Domenica 12 giugno si vota in Italia. In alcune città si vota per le amministrative, ma soprattutto è il giorno dei referendum abrogativi sui temi della giustizia. Si tratta del primo referendum abrogativo dal 2016, quando si votò per il così detto referendum trivelle. Andò a votare solo il 31,18% della popolazione e il quorum, ovviamente, non venne raggiunto. Anche questa volta le possibilità di raggiungere il 50% + 1. Anche perché molti cittadini giudicano i quesiti estremamente tecnici. Al quotidiano Free.it Stefano Ceccanti, deputato Pd e costituzionalista, docente di diritto pubblico comparato.
Dopo che la Corte Costituzionale, lo scorso marzo, ha bocciato i due referendum sul fine vita e sulla cannabis legale, molti cittadini sono rimasti delusi. Domenica, però, si vota per altri 5 quesiti che riguardano la riforma della giustizia. E ci sono alcuni dubbi. Al quotidiano Free.it Stefano Ceccanti, deputato Pd e costituzionalista, docente di diritto pubblico comparato.
Allora quanto sono importanti i referendum di domenica?
“Io penso questo che il tema giustizia è un tema prioritario. Anche il presidente Mattarella, nel suo discorso di insediamento del secondo mandato, ha fatto riferimenti molto puntuali su questo. Ora, se ne sta già occupando il Parlamento, che quindi non è inadempiente. Però se c’è una mano anche del corpo elettorale non è un male”.
C’è il rischio che domenica, soprattutto dove non si vota per le amministrative, poca gente andrà a votare.
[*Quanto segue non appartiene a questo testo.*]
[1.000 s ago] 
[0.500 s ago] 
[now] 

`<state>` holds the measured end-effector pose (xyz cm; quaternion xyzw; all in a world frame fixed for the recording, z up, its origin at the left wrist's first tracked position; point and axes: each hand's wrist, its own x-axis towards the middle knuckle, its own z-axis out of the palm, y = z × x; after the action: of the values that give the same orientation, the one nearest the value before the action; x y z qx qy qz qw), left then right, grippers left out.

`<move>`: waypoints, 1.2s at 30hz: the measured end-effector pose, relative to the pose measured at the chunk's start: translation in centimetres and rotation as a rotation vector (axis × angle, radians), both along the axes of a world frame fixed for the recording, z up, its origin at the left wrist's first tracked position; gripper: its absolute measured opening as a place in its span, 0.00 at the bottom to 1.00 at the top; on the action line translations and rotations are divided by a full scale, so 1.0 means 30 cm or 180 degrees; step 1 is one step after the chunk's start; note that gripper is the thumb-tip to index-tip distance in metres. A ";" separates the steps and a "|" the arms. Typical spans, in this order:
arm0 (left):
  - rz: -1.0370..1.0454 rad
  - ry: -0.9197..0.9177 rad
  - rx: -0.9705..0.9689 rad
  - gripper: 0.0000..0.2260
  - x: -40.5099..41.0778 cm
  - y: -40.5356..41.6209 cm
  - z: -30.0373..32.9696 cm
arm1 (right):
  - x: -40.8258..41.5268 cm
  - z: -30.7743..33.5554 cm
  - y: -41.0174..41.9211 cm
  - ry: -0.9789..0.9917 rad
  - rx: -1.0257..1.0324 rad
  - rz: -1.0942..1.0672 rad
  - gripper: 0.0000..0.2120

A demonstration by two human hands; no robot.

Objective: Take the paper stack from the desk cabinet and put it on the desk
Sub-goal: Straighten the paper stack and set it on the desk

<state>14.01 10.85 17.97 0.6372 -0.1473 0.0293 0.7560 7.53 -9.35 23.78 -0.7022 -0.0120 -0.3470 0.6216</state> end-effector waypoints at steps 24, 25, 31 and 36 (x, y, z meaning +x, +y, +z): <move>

Che segnale sarebbe?
“Purtroppo, sappiamo che con l’andare degli anni, essendo calata molto la partecipazione, alle politiche ormai siamo al 70%. Alle amministrative al 50%. Di conseguenza, il quorum è diventato proibitivo per il referendum. Però, anche se non si raggiunge il quorum, un’indicazione colpa del corpo elettorale in termine di sì e no incide sempre. Come accaduto anche l’ultima volta con il referendum trivelle, dove molti sì hanno poi inciso sulla politica energetica. Anche se non si è raggiunto il quorum”.
Qual è l’indicazione di voto del Pd.
“Il Pd dà una indicazione di voto per 5 No. Tuttavia, molti di noi, soprattutto sui tre quesiti sulla riforma Cartabia, su cui abbiamo lavorato in parlamento, voteranno Sì”.
Si è polemizzato sul fatto che questi referendum sono molto tecnici e che la gente per votare dovrebbe studiare e informarsi. Sicuramente sono molto più tecnici rispetto ai due referendum che sono stati bocciati. Quello sul fine vita e quello sulla cannabis legale. Erano state raccolte anche tante firme. Eliminati quelli, molti pensano che non sono in grado di votare su un argomento così tecnico. Lei cosa ne pensa?
“Ci possono essere sempre obiezioni di questo tipo. Io personalmente non avevo firmato per nessun referendum, anche perché ritenevo quello sul fine vita inammissibile. Però, se mi chiamano in quanto elettorale a votare, io ci vado sempre a votate. Perché l’espressione di un voto può sempre condizionare il processo politico
Inoltre, a me sembra che il terzo quesito, quello della scheda gialla, sulla separazione delle funzioni non sia tanto tecnico. E’, piuttosto, una precisa indicazione politica che segue la riforma dell’articolo 111 della Costituzione che venne fatto nel ’99. Che parla di giudice terzo. Allora, tutte le volte che noi possiamo marcare la distinzione tra chi giudica e chi accusa, facciamo bene a farlo”.
Quindi, secondo lei non sono troppo tecniche le questioni su cui si vota?
“Ci sono degli aspetti tecnici. Quello sulla scheda gialla, ribadisco, non credo sia tecnico e credo che tutti i cittadini italiani siano in grado di capire e decidere. Quello sul Csm insieme agli altri quattro indubbiamente sono più tecnici. Quello tre è decisamente politico e importante”.